9 thoughts on “The Yellow Brick Road

  1. Loved your Wizzard of Oz analogy today. You shy away from the term “journey”. To me, EVERYBODY’S life is a journey. We are all growing and evolving with each person or experience we encounter. Our paths are frought with things sometimes by choice and sometimes just because those are the cards dealt to us. Crossdressing and gender issues are just paths that most people reading your blog deal with. I too enjoy life when I get the opportunity to step into the ruby slippers and wander through the wonders of Oz butI too like to return to Kansas!


  2. Of course the essential life lesson in The Wizard of Oz is that no one (wizard or not) can give us what we already possess inside of us. Just like the cowardly lion already had courage and the scarecrow already had a brain, we are already feminine inside. We just need to embrace her, accept her, let “her” out. Nancy


  3. Hannah, today’s post is simply one of your best. The analogy of our CD/TG “journey” to Dorothy’s adventures in Oz has such depth and understanding. Thank you!


  4. When I see the word “journey” I think of Hero’s Journey where the protagonist is in a place or situation they don’t want but can’t break free from. Through some course of event(s) they find themselves compelled to work their way through and out in the face of tremendous odds, trials, and tribulations.

    We all know the story: In the Wizard of Oz Dorothy wasn’t happy living on the farm and because of the tornado found herself transported to Oz where she defeats the Wicked Witch, her fears of the Wizard, and, finally, is returned to the farm. “There’s no place like home…” So, that fits.
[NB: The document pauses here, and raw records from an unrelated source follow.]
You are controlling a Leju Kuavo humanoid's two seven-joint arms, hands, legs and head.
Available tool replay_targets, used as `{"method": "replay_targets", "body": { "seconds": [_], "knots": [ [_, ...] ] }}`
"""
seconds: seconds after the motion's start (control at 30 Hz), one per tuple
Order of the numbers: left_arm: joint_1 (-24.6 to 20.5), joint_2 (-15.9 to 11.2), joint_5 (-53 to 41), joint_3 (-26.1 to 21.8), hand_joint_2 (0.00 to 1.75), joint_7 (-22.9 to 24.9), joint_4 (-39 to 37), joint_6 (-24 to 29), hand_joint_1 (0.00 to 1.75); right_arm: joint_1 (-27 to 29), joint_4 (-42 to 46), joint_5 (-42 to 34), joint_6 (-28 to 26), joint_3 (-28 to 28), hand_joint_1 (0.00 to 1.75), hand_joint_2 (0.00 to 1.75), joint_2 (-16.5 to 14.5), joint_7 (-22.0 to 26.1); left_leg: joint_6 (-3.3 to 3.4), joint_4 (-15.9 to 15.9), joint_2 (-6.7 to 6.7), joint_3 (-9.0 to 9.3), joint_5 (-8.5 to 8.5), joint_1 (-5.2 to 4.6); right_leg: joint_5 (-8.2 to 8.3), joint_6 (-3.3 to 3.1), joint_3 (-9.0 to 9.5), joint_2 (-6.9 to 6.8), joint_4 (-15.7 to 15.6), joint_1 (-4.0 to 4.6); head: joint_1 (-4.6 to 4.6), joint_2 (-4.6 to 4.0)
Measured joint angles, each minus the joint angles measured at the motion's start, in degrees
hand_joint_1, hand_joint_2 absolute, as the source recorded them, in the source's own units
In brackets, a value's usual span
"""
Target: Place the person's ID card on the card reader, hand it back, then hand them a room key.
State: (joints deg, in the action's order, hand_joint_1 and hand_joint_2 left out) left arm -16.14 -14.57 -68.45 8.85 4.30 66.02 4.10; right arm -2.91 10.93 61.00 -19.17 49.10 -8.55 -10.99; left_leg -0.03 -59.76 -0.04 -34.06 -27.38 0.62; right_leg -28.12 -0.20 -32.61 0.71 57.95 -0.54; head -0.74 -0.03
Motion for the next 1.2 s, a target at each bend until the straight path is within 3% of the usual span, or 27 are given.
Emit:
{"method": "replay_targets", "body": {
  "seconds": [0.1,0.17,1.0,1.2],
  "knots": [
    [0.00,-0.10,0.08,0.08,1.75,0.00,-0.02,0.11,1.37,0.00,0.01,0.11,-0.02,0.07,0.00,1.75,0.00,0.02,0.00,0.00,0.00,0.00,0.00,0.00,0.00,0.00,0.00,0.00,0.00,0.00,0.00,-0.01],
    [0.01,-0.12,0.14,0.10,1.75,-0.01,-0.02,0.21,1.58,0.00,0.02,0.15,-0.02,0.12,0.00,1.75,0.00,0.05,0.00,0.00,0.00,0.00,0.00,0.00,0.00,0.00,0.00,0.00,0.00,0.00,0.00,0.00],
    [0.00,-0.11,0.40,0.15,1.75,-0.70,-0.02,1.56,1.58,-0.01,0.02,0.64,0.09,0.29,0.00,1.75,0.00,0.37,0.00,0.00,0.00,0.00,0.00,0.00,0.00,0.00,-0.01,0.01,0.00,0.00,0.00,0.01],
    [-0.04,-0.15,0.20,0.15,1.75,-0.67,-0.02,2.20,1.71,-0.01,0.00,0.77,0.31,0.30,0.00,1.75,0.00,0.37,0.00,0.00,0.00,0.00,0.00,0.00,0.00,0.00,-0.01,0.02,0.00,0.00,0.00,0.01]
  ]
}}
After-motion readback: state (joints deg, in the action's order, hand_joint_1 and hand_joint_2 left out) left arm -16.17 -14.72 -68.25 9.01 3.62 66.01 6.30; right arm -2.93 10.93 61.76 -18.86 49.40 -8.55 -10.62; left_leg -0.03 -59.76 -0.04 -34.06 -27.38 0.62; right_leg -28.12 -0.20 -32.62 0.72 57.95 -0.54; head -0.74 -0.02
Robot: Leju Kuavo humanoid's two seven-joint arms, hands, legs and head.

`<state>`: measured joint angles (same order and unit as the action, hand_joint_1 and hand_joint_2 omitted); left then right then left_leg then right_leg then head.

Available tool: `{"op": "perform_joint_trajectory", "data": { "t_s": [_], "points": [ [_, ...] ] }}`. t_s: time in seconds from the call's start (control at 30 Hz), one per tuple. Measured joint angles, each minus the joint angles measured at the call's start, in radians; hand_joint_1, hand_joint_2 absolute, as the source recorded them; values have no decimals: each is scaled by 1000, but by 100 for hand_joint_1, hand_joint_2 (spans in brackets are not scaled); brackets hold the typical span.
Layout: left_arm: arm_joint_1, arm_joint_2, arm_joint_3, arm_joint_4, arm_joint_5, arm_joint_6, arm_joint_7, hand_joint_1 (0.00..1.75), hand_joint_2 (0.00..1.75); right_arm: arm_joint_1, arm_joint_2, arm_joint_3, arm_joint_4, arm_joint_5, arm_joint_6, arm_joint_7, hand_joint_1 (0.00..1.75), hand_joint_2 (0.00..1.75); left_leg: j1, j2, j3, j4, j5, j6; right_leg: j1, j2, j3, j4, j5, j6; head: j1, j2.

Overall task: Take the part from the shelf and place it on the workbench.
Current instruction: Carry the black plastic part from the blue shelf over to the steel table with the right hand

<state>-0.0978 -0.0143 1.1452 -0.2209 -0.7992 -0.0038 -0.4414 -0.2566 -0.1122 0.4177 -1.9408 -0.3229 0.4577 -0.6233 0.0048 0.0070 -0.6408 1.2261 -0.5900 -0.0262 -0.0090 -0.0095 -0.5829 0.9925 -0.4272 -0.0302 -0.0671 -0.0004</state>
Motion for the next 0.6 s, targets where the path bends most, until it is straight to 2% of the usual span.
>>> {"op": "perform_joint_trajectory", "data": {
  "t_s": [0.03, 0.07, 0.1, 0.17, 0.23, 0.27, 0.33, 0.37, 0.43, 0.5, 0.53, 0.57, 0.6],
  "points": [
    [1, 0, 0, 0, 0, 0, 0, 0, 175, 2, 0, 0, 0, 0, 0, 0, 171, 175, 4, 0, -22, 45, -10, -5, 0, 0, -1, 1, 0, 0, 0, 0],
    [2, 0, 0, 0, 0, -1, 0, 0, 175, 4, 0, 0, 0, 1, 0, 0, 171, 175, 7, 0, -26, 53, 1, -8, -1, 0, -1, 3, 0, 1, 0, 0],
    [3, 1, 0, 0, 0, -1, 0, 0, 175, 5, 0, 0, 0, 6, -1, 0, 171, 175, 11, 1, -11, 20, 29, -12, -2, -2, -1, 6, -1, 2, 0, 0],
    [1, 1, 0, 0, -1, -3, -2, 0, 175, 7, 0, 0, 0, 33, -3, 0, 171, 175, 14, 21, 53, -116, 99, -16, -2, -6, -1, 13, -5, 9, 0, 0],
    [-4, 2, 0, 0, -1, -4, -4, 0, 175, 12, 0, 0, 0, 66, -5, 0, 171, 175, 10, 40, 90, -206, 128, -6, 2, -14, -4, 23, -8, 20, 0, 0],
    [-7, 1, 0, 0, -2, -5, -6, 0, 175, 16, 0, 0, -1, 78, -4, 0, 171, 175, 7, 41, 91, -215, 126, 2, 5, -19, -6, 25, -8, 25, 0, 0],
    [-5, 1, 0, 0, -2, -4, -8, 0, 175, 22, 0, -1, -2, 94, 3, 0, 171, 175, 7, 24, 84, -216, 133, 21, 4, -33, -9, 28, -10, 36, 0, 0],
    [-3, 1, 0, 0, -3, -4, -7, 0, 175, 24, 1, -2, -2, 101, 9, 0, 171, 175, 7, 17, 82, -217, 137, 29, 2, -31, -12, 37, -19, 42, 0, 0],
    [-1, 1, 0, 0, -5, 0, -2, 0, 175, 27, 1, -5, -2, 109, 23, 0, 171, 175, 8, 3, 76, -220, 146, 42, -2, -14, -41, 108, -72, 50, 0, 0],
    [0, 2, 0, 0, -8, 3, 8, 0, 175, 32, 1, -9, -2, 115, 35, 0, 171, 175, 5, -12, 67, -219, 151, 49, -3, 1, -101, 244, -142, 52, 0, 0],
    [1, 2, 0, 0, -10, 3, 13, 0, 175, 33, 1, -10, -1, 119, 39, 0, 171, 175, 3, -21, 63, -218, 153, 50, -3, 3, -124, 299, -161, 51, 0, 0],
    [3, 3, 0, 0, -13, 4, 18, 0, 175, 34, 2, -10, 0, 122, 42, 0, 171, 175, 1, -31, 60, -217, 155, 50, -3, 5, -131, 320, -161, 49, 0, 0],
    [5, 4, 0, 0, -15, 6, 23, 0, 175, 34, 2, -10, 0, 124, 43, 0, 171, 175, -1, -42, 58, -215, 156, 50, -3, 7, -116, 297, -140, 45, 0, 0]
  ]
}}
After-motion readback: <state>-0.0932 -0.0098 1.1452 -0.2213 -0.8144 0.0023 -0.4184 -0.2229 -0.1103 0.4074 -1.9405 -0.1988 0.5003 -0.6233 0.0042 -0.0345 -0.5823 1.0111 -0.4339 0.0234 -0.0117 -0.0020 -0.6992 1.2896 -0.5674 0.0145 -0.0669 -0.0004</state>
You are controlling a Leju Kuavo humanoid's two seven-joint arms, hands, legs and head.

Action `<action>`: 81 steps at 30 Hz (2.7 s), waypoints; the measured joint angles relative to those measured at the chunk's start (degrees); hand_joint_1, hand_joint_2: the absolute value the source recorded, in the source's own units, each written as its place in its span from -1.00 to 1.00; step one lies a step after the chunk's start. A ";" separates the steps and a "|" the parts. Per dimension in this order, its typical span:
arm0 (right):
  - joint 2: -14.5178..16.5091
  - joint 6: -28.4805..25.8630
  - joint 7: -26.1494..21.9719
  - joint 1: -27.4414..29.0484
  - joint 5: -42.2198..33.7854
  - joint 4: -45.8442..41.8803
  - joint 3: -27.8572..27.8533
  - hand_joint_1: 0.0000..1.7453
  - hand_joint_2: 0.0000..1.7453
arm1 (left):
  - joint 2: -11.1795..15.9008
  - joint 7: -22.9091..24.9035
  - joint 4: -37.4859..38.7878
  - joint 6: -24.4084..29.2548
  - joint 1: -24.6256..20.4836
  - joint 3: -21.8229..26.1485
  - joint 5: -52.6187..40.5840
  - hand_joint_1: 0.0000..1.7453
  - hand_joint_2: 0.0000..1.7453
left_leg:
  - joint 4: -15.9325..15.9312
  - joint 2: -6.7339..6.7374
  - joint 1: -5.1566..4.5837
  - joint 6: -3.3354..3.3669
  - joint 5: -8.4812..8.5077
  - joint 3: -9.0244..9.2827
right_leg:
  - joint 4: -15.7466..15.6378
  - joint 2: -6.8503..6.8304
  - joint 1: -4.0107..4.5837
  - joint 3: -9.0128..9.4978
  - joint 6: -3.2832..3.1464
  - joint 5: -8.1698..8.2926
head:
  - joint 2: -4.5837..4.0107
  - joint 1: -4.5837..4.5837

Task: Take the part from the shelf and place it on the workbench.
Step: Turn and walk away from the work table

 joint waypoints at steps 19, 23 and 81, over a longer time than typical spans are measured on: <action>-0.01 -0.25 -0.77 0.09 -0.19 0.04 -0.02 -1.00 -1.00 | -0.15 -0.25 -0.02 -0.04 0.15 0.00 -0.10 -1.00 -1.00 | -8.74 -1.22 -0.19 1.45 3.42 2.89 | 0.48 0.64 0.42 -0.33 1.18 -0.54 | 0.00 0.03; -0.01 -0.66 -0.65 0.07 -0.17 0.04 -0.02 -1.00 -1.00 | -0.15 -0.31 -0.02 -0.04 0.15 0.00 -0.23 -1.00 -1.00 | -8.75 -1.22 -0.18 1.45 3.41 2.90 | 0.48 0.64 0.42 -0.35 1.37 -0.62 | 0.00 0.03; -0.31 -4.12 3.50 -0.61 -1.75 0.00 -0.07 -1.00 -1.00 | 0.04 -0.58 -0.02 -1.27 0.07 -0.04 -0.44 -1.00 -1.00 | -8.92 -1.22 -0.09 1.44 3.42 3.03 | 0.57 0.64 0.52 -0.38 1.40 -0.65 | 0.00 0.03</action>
    Another one I like is the original Star Wars where Luke (coincidentally?) is on a farm, hates it, and suddenly finds himself in a battle for his life and the universe.

    I’m 66 and now know that I’ve always been transgender. Well, to say it better, my gender has always been female, I just didn’t know it or what if anything I could do about it. Scary stuff. Depressing. Suicidal. Five years ago I started my transition and for the last couple of years readily blend into the world of cis women, especially lesbian women. Wow, that’s all very scary stuff. Not for the faint of heart!

    The thing is, my Hero’s Journey is far from complete. Sure, I feel much much better living authentically. But you know, we all carry whatever other baggage we had. But it is, overall, a somewhat lighter load.


  5. Hi Hannah,

    What you say is so true but damn I wish I had a few of those flying monkeys. And the ruby slippers.

    Maybe now is the perfect time for the MN T-Girls to make a magical trip up to the Judy Garland museum in Grand Rapids, MN.

    Yes we were dealt a hand that makes our journey more challenging than most but we are not the only ones. Just think of all the families and children impacted by tragedy in Texas or the kid born with cerebal palsy or the person diagnosed with MS or the young girl whose mother died from breast cancer when she was 13, etc,etc….

    At least we have the opportunity to make life easier for ourself, each other and future generations of transgender people. Others aren’t always so lucky. We just need to learn how to adapt and move forward the best we can. And be empathetic towards the journey of others.